Okuma kültürü ile ilgili inancımız değişiyor. Türkiye gerek klasikleri ile gerekte kitap basımı ile Avrupalı ülkeler arasında yer aldığını dile getiren Konya Yazma Eserler Bölge Müdürü Bekir Şahin, toplumda kitap okunmadığına dair algı oluşturulduğu ancak verilere bakıldığında durumun böyle olmadığını ifade etti.  Müdür Şahin, “Toplumumuz yavaş yavaş  okuyan toplum haline geliyor” dedi. 

“AVRUPA SESLİ OKUMA, BİZDE SOHBET KÜLTÜRÜ VARDI”

Konya Yazma Eserler Bölge Müdürü Bekir Şahin, Avrupa’da ve Türkiye’deki okuma kültürünü şu şekilde değerlendirdi, “Okuma bizim genetiğimizde var. Bugün şehir kütüphanesi ya da araştırma kütüphanesi diyebileceğimiz ilk kütüphane, Konevi hazretlerinin kütüphanesidir. Bu kitaplara Yusuf Ağa Kütüphanesi’nde bulabiliriz. Günümüzde maalesef Türkiye’de kitap çok fazla okunmuyor algısı oluşturuldu. Bu yanlış bir düşünce. Bizim medeniyetimiz kitap medeniyetidir. Kuran’ın ilk emri oku olup, camilerin içinde bile kitaplar bulunduruldu. Bizim neden okumalıyız ve ne okumalıyız sorusunu kendimize sormamız lazım. 500 yıl önce Avrupa’da kitaplar sesli okunuyordu. Çünkü kitabın basım şartları bugünkü gibi çok iyi olmadığı için bir kişi kitap okur, diğer kişiler dinlerdi. Biz de ise sesli okumalar sohbet ortamlarında yapılıyordu. Bu anlamda sohbet kültürünü sesli kültürün içerisine dahil edebilir, bu sohbette konuşan da dinleyen de istifade edebilirdi. Erdemli insan yetiştirme gayesi vardı. Bizim bildiğimiz şimdiki okuma sistemi ise endüstriyel bir hale geldi. Bugün baktığımızda istatistikler yayınlanıp bizlerin kitap okumadığımız sonucuna ulaştırılması düşündürücü.  Okumayan toplum algısı yapılıyor. Ama gerçekten durum böyle mi araştırmak lazım. Yanlış hatırlamıyorsam 1997 yılında Kültür Bakanlığı’nca kitaplara ISBN numarası verilmeye başlandı. Her basılan kitap böylece kayıt altına alındı. 2016 yılında ISBN verilen kitap çeşidi 60 bin. Bu şu anlama geliyor. Türkiye kitap basımında dünyada ilk 10 ülke arasına girmiş. Eğer bu kitaplar okunmuyorsa neden basılıyor? Burada arz-talep meselesi söz konusu” 

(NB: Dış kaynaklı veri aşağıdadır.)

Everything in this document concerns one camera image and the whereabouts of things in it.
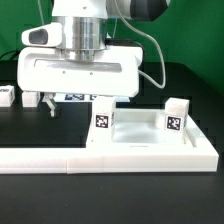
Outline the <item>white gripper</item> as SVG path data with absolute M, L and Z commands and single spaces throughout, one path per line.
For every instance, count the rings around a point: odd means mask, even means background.
M 43 101 L 56 118 L 55 93 L 134 97 L 142 57 L 140 47 L 108 46 L 93 61 L 73 61 L 56 48 L 27 47 L 19 55 L 17 82 L 23 91 L 44 92 Z

“ESERLERİMİZ AVRUPA’DA ARAŞTIRILIYOR”

Müdür Bekir Şahin, Türklerin klasikler bakımdan sanıldığın aksine zengin ürünler oluşturduğunu dile getirerek, Avrupa’daki kütüphanelerde Türk yazma eserlerin bulunduğunu belirtti ve “1900’lü yıllarda bizim Avrupalaşma serüvenimizin başlangıcında, eli kalem tutan aydınlarımız millet olarak klasik eserlerimizin olmamasından yakınıyordu. Halbuki bu müstemleke(sömürge) zihniyetinin eseriydi. Bizim medeniyetimizin 3 lisanı var. Arapça, Farsça ve Osmanlı Türkçesi.  İlim, şiir ve iletişim dilimiz olan bu 3 dil bizim zenginliğimizdir. Mevlid, Ahmediye, Muhammediye, Dede Korkut gibi klasiklerimiz var. Sanki bu eserler kil tablet halinde bulunuyor. Bugün dünyanın en gelişmiş kütüphanelerinde bizim yazma eserlerimiz bulunuyor. Yaklaşık 300 yıldır bu eserler Avrupa’da araştırılıyor. Bizim ülkemizde ise bu eserler sanki yasak gibi davranılıyor. Türklerin genetikleri bu eserlerde yazıyor.  Bizim kendi edebiyatımız çocuklarımızdan uzaklaştırılmak isteniyor. Halbuki bu eserlerin hepsi bizi yansıtıyor. Ülkemizde kitap basımına geldiğimizde ise son derece iyi durumda olduğumuzu ve geliştiğimizi söylemem gerekiyor. Çok güzel tercümeler ve yayınlar yapılıp, kütüphaneler açılıyor. Eskiden okul kütüphanelerinde ders kitapları varken bugün okuma kitapları bulunuyor. Yeterli mi, daha iyisi yapılabilir. Ancak gelişmemizi görmemiz lazım. Sürekli okumuyor, okumuyor, okumuyor dersek kendimize, gençlerimizi eleştirirsek bir yere varamayız. Toplumumuz yavaş yavaş  okuyan toplum haline geliyor” dedi.